Uteroplacental insufficiency was induced by bilateral uterine vessel ligation (Restricted) or sham (Control) surgery on embryonic day 18 in Wistar-Kyoto rats. F1 male offspring were mated with normal females at 5 months giving rise to F2 which were subsequently mated with normal females to generate F3. Nephron number was quantified using unbiased stereology at day 35. At 6 months of age F2 and F3 rats were placed in a metabolic cage to collect urine (albumin, protein, creatinine and electrolytes) and plasma (creatinine) was taken by tail vein to calculate estimated glomerular filtration rate (eGFR).

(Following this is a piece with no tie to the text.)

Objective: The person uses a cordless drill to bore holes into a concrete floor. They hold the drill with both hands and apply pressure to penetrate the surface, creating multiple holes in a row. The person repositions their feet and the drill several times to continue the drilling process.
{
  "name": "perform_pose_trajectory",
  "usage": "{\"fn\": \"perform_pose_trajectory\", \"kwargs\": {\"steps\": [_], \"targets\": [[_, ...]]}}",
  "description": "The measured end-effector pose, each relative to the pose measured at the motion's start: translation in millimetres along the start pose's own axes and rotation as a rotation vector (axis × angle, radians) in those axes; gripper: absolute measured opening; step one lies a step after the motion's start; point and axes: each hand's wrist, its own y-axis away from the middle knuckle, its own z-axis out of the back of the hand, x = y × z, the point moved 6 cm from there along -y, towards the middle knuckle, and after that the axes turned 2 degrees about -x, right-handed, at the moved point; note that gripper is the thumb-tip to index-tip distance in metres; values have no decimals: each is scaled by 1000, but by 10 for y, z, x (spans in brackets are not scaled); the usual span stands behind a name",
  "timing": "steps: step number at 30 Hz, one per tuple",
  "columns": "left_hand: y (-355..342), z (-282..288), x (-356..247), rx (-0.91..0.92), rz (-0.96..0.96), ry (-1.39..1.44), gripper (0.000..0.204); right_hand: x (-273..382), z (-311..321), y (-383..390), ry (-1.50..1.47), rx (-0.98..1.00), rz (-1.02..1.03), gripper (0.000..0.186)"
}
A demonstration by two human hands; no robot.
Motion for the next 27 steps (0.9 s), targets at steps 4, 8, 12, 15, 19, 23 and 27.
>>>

No changes in male or female birth weight or nephron number were observed in either generation. F2 Restricted males were heavier at 6 months with no changes in F3 weights. F2 Restricted males had reduced eGFR (-44%), urinary albumin (-53%) and protein (-32%) compared to Control. In the F3 generation, Restricted males had reduced urinary protein (-31%) and reduced sodium excretion emerged (-44%). In the Restricted females, despite no changes in F2 renal function, the F3 generation had reduced eGFR (-47%), urinary protein (-37%) and potassium handling (-29%).
This is the first study to demonstrate that the renal dysfunction associated with being born small is transmitted to two subsequent generations down the paternal line in a sex-specific fashion. The reduced urinary protein suggests enhanced uptake by the kidneys which may be a functional nephron adaptation due to the nephron deficit in F1 males to prevent protein loss.